──────── Data extract ────────

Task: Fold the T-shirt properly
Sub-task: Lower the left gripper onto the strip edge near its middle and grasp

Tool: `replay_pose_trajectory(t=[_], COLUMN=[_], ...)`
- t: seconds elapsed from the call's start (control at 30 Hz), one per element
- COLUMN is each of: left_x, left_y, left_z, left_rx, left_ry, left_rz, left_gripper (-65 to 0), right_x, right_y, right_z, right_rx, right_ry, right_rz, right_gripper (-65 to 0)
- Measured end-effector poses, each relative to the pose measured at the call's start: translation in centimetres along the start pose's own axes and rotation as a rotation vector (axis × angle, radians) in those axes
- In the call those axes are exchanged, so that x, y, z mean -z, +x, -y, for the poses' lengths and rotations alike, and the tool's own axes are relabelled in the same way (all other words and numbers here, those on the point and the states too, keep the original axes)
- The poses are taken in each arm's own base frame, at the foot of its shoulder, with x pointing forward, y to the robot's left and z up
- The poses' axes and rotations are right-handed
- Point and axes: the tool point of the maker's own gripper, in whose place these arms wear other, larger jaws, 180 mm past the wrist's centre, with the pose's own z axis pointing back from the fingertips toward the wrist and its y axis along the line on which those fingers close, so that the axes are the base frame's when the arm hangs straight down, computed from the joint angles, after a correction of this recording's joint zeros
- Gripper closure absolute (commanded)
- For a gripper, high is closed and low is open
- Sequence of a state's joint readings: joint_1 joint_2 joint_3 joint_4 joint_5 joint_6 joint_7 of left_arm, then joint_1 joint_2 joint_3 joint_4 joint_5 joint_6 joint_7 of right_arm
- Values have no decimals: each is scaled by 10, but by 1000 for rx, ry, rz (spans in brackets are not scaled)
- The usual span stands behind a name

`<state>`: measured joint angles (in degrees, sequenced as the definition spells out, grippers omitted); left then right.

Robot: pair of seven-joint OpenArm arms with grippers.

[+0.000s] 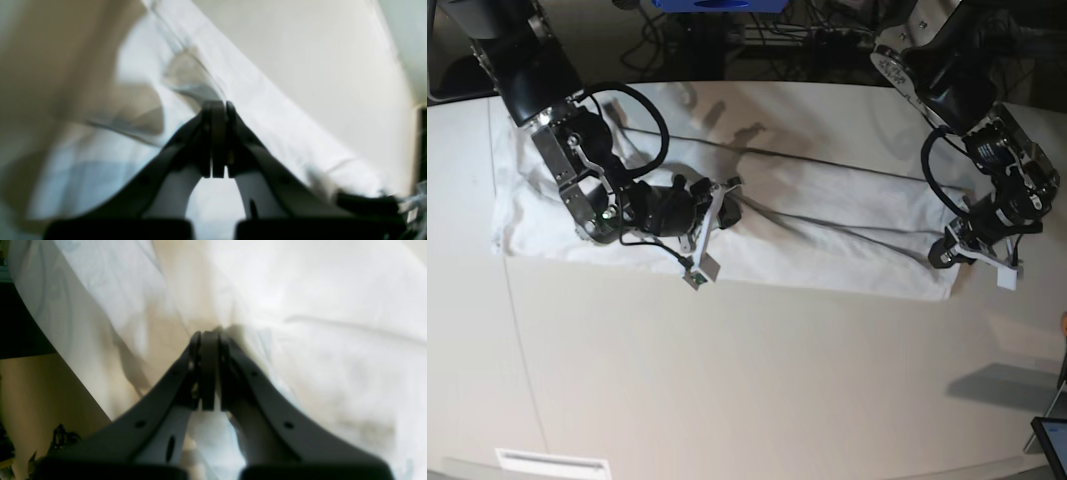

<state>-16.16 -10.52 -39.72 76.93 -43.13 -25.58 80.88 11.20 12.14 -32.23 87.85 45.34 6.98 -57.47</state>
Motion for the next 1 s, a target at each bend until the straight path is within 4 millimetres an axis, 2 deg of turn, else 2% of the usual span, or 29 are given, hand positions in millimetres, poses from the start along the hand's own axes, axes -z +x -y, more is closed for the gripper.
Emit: replay_pose_trajectory(t=[0.07, 0.2, 0.27, 0.33, 0.4, 0.47, 0.53, 0.6, 0.73, 0.87, 1.0], left_x=[-6, -22, -26, -26, -27, -27, -25, -25, -21, -8, 0], left_y=[14, 29, 40, 65, 91, 104, 103, 103, 107, 84, 60], left_z=[2, 12, 19, 36, 62, 79, 81, 81, 92, 65, 47], left_rx=[50, 190, 327, 502, 662, 805, 907, 997, 1165, 1345, 1651], left_ry=[15, 56, 94, 126, 132, 154, 193, 233, 280, 443, 493], left_rz=[16, 31, -18, -56, -63, -92, -159, -222, -288, -439, -620], left_gripper=[0, -2, -3, -12, -69, -191, -314, -391, -403, -403, -403], right_x=[0, 0, 0, 0, 0, 0, 0, 1, 0, 0, 0], right_y=[0, 0, 0, 0, 1, 0, -1, -1, 0, 0, 0], right_z=[0, 0, 0, 0, -1, -1, 1, -1, -1, 0, -1], right_rx=[1, 1, -1, -1, 0, 1, 2, 2, 4, 3, 4], right_ry=[2, 2, -1, -1, 1, 3, -2, 2, 3, 1, 4], right_rz=[1, 0, 0, 1, 2, 2, -1, -1, 2, 1, 2], right_gripper=[-23, -23, -23, -23, -23, -23, -23, -23, -23, -23, -23])
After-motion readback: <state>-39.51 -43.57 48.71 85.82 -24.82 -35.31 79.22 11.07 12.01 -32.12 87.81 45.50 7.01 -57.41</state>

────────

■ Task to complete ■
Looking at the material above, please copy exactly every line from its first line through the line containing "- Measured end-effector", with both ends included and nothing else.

■ Output for this task ■
Task: Fold the T-shirt properly
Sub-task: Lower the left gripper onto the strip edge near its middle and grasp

Tool: `replay_pose_trajectory(t=[_], COLUMN=[_], ...)`
- t: seconds elapsed from the call's start (control at 30 Hz), one per element
- COLUMN is each of: left_x, left_y, left_z, left_rx, left_ry, left_rz, left_gripper (-65 to 0), right_x, right_y, right_z, right_rx, right_ry, right_rz, right_gripper (-65 to 0)
- Measured end-effector poses, each relative to the pose measured at the call's start: translation in centimetres along the start pose's own axes and rotation as a rotation vector (axis × angle, radians) in those axes

That completes the output.